Hiroshi Lockheimer: I don't think we'll do that. That's easily done through drawing characters yourself. You can easily write a draw string which basically draws the characters one-by-one.
A Speaker: What was the question? Vertical text?
Hiroshi Lockheimer: Yes.
A Speaker: It's better to have OS support. Things are laid out a little bit differently.
Hiroshi Lockheimer: Sure. But right now we don't have any plans for that. Our font renderer has the ability to rotate text, but it doesn't have -- that's obviously different. But I guess, yeah, that would require significant additions to the font engine, which I don't think we're prepared to do right now. Maybe in the long-term.
Yeah?
A Speaker: Is there a UTF-8 version of upper or lower case?
Hiroshi Lockheimer: Not in our case. That's a very tricky sort of thing. You need a mapping table. For certain languages, like Japanese, it doesn't make sense lower case, upper case. A lot of times what I end up doing for convenience, which checks whether a character is in a several bit range, POSIX, otherwise pass through.
A Speaker: So that would eliminate all the European upper characters?
Hiroshi Lockheimer: I am planning on not adding in the convert functions more UTF-8 functions that do upper case to lower case, and so forth. That's planned.
A Speaker: The file system is for UTF-8; correct?
Hiroshi Lockheimer: The file system, nothing had to change in order to support UTF-8 because it is backwards compatible with ASCII. So I could show you here --
A Speaker: Actually, my question is, is the compiler?
Hiroshi Lockheimer: Yes, the Metrowerks compiler because UTF-8 is compileable with ASCII. There are no -- the editor does do UTF-8 so you can edit UTF-8. I can show you here. It's a Japanese file name, for example, right here, Japanese text. This is TextView here. I can actually show you a Japanese version of StyledEdit, all of our interface elements, so if you pass in the Japanese string, it will display it giving the correct fonts. The same thing with the words buttons.
We are at I think at the level of -- I might as well show you the NetPositive. I actually use the BeOS full-time to do Web browsing. BeMail, our standard mail clients know how to decode Japanese messages as well so I use that for mail. I do have a prototype method for in-house. I use that for mailing stuff. It is at the level of usability, but we still have no standard input method shipping with the product yet.
A Speaker: So your sound version of StyledEdit there, it used a Japanese font to render the menus and that sort of thing?
Hiroshi Lockheimer: Right.
A Speaker: I assume it couldn't get the system default font because the system default font doesn't have the Japanese. So is there a facility to ask the operating system what is the user-preferred font you know for rendering this language?

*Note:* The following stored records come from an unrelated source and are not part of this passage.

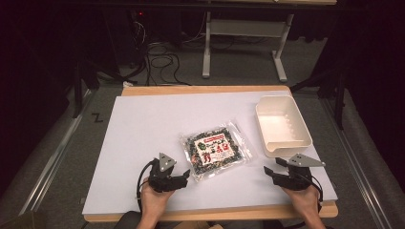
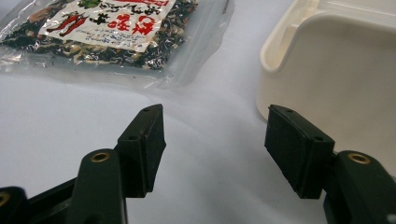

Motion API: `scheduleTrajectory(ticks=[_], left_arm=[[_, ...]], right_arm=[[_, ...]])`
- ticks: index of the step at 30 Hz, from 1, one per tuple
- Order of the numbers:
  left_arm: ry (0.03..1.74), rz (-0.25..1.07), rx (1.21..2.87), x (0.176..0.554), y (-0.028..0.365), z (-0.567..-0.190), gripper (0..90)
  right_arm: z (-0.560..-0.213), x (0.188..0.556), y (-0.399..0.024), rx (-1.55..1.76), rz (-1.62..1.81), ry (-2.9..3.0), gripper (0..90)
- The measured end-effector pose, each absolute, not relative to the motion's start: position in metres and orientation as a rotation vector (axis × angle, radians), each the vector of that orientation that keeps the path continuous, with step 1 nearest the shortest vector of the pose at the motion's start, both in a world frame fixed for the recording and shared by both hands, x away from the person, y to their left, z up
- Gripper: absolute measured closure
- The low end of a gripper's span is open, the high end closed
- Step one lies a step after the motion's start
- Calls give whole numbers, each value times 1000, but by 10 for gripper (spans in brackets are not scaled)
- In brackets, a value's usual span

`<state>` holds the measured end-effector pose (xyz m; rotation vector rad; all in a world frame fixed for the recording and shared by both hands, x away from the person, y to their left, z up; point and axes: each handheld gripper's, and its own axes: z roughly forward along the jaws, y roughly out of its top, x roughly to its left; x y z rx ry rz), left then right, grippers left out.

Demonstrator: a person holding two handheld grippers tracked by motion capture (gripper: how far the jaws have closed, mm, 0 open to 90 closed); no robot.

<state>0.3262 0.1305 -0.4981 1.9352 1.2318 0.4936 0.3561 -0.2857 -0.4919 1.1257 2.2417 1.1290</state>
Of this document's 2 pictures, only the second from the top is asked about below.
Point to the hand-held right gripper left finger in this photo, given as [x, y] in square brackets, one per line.
[140, 149]

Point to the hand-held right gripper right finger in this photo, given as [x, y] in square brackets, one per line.
[299, 152]

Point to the white plastic container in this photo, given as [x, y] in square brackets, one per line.
[336, 68]

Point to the clear bag of dried food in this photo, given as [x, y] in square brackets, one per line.
[106, 34]

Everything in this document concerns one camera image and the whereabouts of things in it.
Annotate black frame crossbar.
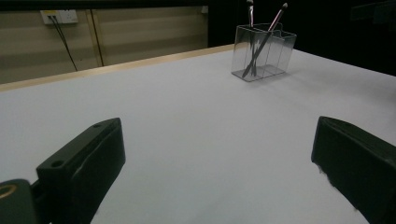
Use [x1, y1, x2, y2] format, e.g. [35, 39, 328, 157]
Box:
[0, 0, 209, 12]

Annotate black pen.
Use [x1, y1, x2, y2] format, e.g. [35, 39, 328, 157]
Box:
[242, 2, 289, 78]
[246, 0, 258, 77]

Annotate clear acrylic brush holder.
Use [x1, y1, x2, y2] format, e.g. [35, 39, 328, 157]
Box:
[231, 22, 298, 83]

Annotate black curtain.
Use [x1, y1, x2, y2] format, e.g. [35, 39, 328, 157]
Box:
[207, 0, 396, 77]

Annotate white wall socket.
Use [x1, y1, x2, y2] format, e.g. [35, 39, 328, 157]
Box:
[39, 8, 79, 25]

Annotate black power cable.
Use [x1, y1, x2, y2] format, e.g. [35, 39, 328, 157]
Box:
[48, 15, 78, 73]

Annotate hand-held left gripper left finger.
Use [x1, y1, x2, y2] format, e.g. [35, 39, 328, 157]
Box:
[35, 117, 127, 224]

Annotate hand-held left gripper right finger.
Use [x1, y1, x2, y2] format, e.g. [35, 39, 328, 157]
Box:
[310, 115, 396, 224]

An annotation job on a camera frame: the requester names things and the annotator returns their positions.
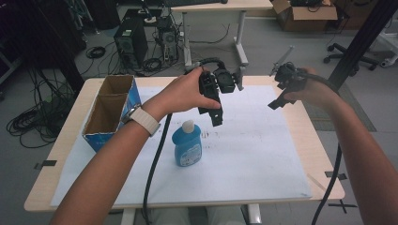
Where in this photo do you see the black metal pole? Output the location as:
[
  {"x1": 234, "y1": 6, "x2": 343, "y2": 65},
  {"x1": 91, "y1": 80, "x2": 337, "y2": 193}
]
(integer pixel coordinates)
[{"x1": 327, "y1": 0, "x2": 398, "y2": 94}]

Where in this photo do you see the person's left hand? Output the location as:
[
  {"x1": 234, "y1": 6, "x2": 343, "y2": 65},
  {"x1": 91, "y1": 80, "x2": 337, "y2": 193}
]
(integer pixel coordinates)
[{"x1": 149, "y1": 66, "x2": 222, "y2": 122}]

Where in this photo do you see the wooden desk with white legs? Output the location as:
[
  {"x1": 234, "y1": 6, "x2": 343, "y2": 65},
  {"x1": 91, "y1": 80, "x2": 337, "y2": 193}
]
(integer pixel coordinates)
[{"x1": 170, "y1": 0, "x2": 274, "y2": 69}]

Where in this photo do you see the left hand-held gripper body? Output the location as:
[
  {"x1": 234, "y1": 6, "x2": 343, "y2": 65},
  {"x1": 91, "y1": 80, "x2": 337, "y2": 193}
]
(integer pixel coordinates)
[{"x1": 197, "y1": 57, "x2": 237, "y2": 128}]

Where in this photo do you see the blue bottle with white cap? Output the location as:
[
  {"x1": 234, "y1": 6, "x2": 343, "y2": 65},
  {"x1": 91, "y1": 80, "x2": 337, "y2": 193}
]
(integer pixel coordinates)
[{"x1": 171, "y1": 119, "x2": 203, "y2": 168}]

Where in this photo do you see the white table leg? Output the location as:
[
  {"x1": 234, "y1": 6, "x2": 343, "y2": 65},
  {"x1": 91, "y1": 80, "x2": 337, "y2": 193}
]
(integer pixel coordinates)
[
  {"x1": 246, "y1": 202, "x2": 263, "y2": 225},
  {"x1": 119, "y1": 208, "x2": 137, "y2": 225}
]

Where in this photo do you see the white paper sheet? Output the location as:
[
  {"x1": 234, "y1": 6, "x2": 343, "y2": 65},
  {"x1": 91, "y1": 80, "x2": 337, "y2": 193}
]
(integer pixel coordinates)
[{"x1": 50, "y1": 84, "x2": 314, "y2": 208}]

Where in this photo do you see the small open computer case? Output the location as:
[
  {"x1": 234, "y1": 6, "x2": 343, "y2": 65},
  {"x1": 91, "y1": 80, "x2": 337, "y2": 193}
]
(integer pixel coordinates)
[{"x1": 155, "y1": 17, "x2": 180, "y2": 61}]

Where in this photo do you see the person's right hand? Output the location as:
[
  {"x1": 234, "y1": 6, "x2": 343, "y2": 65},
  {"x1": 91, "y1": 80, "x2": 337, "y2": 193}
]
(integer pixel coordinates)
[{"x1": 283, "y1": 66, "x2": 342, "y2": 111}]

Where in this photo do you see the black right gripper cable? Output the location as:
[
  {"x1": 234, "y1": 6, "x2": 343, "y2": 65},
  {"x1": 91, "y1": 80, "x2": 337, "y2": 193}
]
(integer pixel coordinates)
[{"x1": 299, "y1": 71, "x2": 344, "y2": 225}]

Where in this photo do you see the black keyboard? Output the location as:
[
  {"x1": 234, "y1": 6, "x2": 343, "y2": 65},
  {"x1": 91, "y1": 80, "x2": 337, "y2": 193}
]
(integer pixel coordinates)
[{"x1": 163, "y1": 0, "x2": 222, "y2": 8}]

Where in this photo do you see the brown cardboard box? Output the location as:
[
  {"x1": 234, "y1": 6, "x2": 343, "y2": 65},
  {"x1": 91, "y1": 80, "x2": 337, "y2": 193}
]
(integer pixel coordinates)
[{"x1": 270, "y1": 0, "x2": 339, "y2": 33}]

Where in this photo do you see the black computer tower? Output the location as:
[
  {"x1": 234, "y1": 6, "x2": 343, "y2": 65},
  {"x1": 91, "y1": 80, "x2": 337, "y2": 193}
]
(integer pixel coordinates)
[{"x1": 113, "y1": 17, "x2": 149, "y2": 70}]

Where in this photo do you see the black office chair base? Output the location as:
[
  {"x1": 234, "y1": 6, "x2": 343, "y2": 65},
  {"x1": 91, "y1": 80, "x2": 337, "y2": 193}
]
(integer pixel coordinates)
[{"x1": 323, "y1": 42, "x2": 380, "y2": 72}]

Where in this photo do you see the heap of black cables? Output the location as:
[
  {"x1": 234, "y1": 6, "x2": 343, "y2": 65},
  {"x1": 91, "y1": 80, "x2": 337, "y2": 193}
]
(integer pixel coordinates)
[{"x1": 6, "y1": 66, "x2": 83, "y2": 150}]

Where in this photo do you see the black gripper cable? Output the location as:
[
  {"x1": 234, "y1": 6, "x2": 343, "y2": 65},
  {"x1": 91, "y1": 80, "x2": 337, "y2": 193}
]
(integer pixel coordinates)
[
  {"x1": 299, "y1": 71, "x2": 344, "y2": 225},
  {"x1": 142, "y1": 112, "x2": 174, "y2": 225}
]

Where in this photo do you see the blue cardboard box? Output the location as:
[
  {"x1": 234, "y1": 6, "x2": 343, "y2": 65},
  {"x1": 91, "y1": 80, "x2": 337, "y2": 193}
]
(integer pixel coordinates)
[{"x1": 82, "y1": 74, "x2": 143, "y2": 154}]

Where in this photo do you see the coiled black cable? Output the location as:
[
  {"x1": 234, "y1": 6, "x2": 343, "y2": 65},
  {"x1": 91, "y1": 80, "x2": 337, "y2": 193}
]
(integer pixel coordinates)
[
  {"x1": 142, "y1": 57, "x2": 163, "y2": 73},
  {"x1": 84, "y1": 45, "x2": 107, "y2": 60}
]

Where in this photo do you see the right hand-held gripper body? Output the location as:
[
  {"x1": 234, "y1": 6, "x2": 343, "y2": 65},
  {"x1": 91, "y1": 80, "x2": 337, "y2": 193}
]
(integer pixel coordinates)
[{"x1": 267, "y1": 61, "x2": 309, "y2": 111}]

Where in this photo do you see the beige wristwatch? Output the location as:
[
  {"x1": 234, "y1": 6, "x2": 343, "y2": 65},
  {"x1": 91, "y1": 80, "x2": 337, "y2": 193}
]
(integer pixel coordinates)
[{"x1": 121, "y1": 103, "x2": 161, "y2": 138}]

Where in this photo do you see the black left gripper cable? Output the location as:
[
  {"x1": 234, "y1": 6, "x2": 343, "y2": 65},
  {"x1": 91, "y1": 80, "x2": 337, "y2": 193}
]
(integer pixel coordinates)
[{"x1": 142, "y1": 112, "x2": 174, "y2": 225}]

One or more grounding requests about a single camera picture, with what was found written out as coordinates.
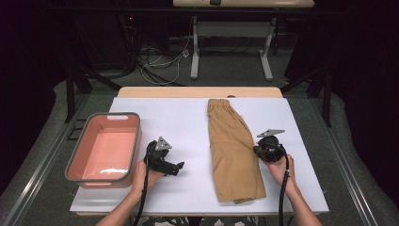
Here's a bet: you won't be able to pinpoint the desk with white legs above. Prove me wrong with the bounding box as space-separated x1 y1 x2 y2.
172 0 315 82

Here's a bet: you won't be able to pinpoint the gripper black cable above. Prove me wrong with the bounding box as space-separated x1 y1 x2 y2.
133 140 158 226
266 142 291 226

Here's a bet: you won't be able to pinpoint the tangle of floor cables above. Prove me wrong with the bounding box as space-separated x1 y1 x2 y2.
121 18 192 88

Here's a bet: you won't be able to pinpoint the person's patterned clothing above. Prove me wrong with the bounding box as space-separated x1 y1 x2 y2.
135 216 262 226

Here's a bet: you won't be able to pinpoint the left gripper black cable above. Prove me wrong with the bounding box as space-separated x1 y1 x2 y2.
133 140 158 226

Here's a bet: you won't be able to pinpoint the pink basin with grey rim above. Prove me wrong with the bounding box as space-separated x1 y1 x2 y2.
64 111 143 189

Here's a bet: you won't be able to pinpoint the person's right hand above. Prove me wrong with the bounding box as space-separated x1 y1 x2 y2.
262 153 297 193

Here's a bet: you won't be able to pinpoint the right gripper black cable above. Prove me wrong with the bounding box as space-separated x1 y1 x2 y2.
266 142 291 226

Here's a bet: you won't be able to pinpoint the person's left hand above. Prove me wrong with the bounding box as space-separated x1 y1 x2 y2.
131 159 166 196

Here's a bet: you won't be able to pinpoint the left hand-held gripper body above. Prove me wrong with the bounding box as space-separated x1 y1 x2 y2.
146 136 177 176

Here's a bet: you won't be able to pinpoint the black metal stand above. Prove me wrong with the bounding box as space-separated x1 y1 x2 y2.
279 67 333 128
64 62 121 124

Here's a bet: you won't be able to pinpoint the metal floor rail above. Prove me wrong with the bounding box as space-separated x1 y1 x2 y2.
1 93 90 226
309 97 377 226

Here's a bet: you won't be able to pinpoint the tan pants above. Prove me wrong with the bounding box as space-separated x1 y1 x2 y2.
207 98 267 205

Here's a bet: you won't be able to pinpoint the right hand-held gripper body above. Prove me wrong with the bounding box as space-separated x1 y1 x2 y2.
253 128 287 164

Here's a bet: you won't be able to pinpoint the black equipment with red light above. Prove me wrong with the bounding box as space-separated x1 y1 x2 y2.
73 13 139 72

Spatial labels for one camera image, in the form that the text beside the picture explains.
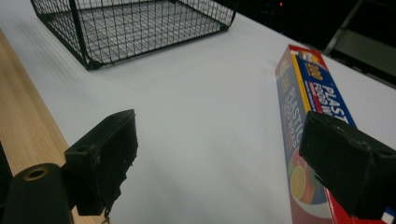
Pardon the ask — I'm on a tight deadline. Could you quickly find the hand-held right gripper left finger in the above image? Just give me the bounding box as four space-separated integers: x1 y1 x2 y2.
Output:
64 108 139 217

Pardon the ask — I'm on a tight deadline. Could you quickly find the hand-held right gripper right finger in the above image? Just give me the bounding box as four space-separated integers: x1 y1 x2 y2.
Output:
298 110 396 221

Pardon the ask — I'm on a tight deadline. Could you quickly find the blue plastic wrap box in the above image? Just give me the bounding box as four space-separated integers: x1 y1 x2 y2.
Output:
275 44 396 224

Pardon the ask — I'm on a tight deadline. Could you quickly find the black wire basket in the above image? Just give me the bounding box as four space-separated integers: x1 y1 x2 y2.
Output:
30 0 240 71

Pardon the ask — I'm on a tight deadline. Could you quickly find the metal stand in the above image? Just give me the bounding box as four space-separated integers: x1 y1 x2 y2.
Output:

Hiroshi Lockheimer: Sure. That's something that will be added for the input. The applications are going to be written for specific language so they'll be a way for an app to say, "Hey, I know Japanese, English and French and, you know, get me" -- we'll have different people with be fixed fonts, language we support, so this setting span will probably change to indicate that. So you'll have these settings per language. Given applications preferred language, it will launch it passing at those fonts. So that way you can mix. You won't have to set the whole, you know, global font with the whole system to one language. You could have it on per application or per language basis.
A Speaker: Terminal doesn't support Japanese.
Hiroshi Lockheimer: Yes. Terminal is one of the few applications in our world that doesn't support UTF-8. I've been bugging Rico about that. I suggest you do, too. I think the terminal was one thing that where he assumed that he could index directly into a buffer that he has, given the size of the window, and he just hasn't done the work yet to upgrade that.
A Speaker: How is the choice of the UTF-8 affecting Java, everything unicode?
Hiroshi Lockheimer: I didn't actually do the job implementation, so I don't know, but because Java uses unicode, when if saves files to disk, it uses it, so it just happens to work out. If I'm wrong, please correct me, but that's my understanding.
Anything else? Okay. A short subject.